BRIEF:
Some of the lines below need repeating. Reproduce exactly those between the lines holding "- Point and" and "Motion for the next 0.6", inclusive.

Excerpts from a dataset:
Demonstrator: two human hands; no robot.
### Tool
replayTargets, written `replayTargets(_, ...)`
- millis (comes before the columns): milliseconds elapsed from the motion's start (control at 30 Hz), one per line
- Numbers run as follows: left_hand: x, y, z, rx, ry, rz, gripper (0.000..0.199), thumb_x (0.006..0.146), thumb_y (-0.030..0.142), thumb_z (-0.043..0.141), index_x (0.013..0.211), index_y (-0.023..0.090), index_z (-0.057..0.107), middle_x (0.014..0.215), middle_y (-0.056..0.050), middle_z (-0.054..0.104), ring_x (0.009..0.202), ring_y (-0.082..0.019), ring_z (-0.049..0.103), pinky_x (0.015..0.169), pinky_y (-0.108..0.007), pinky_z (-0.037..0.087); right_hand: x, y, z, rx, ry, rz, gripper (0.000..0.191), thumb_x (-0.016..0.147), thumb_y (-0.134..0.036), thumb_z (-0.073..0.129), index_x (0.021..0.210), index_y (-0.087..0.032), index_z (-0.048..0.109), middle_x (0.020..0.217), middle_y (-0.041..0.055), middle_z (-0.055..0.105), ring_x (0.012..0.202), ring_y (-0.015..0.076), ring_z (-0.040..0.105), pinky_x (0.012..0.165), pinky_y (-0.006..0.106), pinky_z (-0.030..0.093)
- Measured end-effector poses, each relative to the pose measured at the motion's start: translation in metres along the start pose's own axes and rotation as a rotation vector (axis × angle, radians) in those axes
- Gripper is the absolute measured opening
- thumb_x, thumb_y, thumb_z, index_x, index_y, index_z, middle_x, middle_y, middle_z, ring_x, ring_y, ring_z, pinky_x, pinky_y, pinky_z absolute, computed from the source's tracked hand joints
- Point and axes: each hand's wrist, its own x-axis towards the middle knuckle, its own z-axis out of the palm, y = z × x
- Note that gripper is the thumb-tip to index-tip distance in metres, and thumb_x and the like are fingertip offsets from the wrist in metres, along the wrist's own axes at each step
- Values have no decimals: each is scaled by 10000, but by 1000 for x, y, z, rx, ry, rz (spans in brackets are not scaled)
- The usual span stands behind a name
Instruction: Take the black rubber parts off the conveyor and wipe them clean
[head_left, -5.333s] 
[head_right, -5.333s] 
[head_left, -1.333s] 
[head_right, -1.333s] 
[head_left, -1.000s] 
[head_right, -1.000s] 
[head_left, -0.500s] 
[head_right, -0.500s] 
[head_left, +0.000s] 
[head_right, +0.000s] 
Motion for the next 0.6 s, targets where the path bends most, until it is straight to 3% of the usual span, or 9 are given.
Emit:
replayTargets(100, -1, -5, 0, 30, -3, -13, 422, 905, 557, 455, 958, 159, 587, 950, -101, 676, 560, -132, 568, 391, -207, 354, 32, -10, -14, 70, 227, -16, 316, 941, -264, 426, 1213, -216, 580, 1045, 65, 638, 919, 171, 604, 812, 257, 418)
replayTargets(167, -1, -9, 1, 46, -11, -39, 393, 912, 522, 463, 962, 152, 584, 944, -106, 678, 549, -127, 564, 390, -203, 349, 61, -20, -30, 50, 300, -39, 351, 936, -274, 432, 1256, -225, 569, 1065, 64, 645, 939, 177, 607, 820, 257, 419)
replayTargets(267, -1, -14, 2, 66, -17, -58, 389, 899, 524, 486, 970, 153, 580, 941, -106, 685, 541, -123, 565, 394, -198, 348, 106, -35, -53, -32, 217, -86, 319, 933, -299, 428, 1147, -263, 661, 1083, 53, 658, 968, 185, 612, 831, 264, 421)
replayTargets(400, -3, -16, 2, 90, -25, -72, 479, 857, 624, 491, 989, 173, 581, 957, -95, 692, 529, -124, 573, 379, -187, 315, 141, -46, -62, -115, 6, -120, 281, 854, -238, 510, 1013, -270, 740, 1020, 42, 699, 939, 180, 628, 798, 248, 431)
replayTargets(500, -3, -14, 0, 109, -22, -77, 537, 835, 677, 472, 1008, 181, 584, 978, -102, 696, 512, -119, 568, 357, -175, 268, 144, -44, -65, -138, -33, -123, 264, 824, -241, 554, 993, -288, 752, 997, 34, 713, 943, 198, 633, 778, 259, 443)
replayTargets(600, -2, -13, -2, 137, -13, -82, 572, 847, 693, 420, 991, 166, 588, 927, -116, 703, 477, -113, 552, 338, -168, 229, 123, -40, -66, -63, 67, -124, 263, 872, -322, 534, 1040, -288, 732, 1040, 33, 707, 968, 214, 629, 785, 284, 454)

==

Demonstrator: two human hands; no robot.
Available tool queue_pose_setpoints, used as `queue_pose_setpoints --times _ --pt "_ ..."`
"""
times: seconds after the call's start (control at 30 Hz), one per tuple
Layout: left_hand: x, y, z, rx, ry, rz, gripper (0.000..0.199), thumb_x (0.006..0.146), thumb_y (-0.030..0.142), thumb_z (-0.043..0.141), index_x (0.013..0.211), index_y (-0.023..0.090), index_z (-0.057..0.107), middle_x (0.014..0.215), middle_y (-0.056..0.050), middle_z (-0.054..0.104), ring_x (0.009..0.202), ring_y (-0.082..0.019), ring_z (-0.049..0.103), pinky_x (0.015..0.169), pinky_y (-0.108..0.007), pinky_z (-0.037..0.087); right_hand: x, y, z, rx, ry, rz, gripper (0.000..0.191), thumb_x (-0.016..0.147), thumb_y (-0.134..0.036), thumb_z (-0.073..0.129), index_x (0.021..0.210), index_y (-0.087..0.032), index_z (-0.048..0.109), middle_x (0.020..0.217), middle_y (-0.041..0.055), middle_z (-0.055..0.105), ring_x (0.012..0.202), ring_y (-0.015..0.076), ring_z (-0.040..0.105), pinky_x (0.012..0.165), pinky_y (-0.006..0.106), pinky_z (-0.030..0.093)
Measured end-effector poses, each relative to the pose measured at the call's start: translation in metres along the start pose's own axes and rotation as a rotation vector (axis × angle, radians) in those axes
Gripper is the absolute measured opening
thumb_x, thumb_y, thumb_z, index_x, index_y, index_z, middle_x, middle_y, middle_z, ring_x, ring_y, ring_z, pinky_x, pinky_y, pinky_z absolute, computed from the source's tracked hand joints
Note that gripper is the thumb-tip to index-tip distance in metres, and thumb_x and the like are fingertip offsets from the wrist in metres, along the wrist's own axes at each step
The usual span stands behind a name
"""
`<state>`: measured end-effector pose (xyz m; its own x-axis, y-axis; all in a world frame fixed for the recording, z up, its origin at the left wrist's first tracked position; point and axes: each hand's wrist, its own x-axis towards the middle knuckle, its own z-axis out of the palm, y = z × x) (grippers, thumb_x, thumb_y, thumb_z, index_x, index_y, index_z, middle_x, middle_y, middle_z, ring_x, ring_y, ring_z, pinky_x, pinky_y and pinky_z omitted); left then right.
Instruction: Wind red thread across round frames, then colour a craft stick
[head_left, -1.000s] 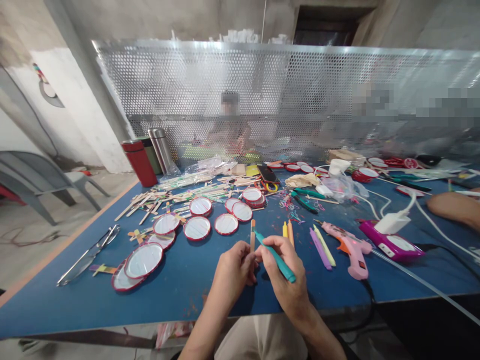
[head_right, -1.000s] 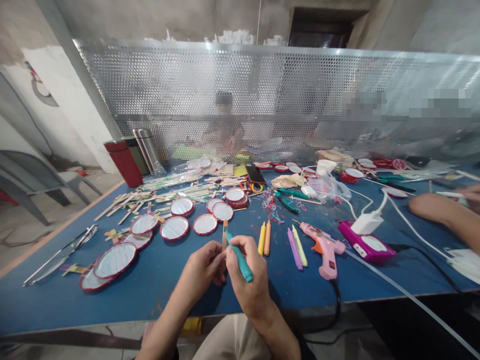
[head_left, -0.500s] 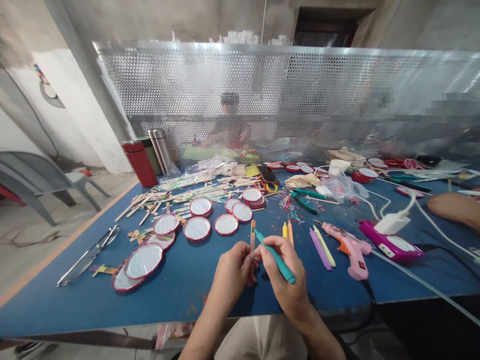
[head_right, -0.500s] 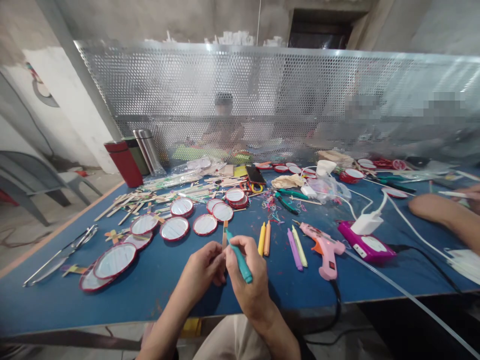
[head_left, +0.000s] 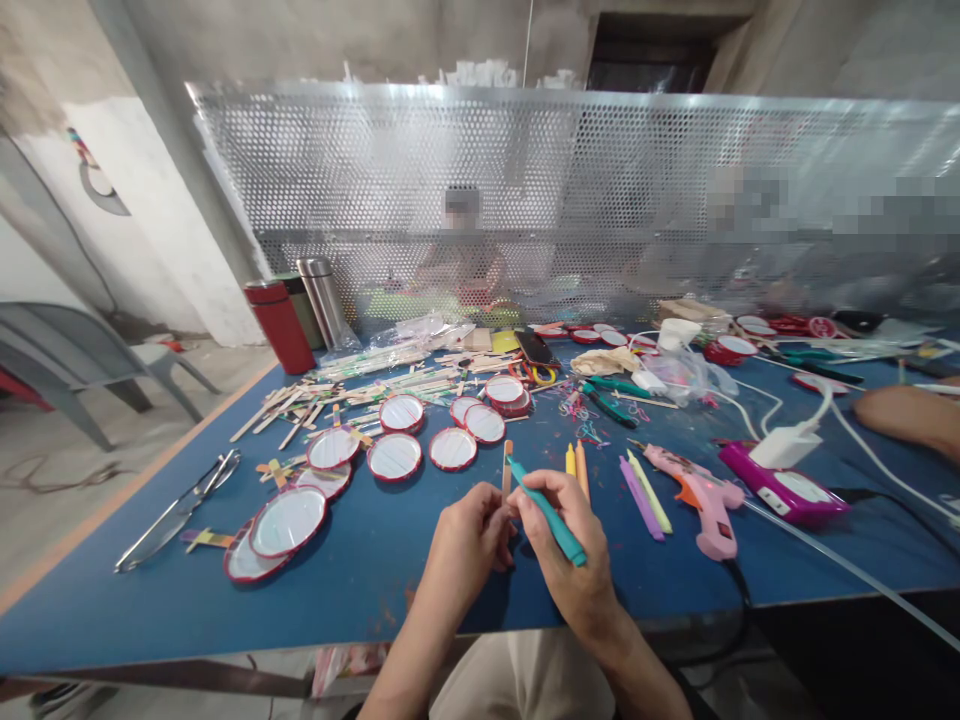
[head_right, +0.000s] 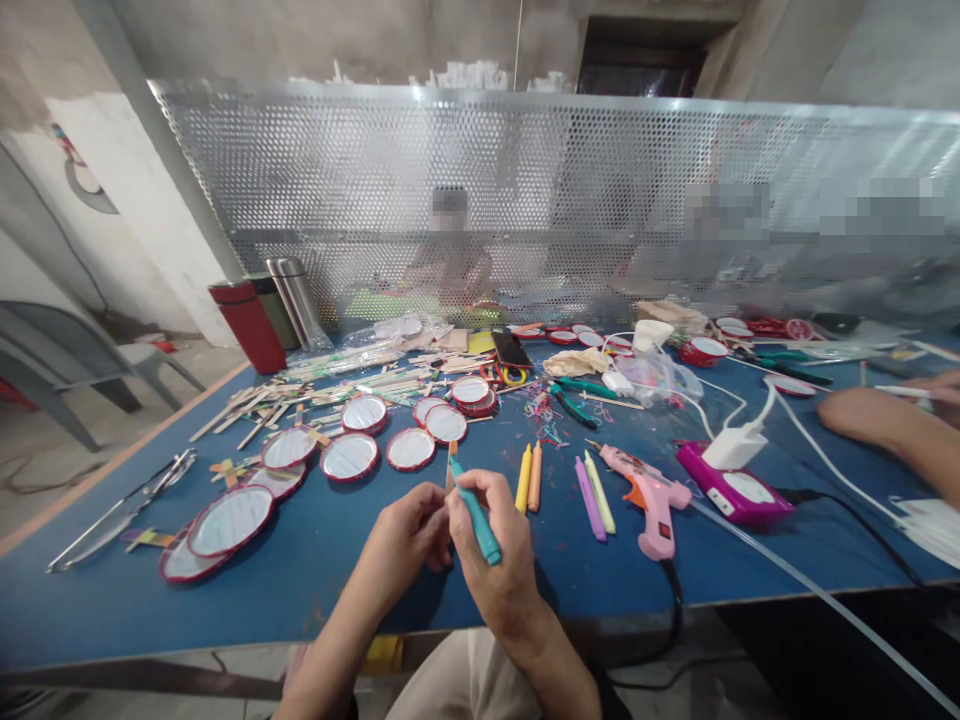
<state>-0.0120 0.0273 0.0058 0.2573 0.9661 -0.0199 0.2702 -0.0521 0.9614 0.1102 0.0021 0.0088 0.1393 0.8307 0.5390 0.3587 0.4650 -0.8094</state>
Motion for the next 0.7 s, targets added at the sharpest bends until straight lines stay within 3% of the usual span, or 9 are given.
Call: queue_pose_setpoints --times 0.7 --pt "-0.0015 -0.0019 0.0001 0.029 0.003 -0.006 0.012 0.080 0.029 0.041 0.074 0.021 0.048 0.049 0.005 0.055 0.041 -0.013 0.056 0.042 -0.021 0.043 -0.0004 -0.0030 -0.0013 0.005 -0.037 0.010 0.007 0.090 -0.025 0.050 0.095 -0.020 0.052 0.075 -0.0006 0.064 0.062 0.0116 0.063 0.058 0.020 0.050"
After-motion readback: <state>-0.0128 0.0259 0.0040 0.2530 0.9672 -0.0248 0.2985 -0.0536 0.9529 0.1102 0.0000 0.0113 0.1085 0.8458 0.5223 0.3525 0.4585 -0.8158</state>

RESULT FOR THIS EXERCISE:
- Point and axes: each hand's wrist, its own x-axis towards the middle knuckle, its own z-axis out of the palm, y = z × x
- Note that gripper is the thumb-tip to index-tip distance in metres, and thumb_x and the like are fingertip offsets from the wrist in metres, along the wrist's own axes at each step
- Values have no decimals: each is scaled by 10000, but by 1000 for x, y, z, rx, ry, rz (spans in brackets are not scaled)
- The usual span stands behind a name
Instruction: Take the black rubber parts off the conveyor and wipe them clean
[head_left, -5.333s] 
[head_right, -5.333s] 
[head_left, -1.333s] 
[head_right, -1.333s] 
[head_left, -1.000s] 
[head_right, -1.000s] 
[head_left, -0.500s] 
[head_right, -0.500s] 
[head_left, +0.000s] 
[head_right, +0.000s] 
Motion for the next 0.6 s, targets where the path bends most, until it is straight to 3% of the usual span, or 9 are given.

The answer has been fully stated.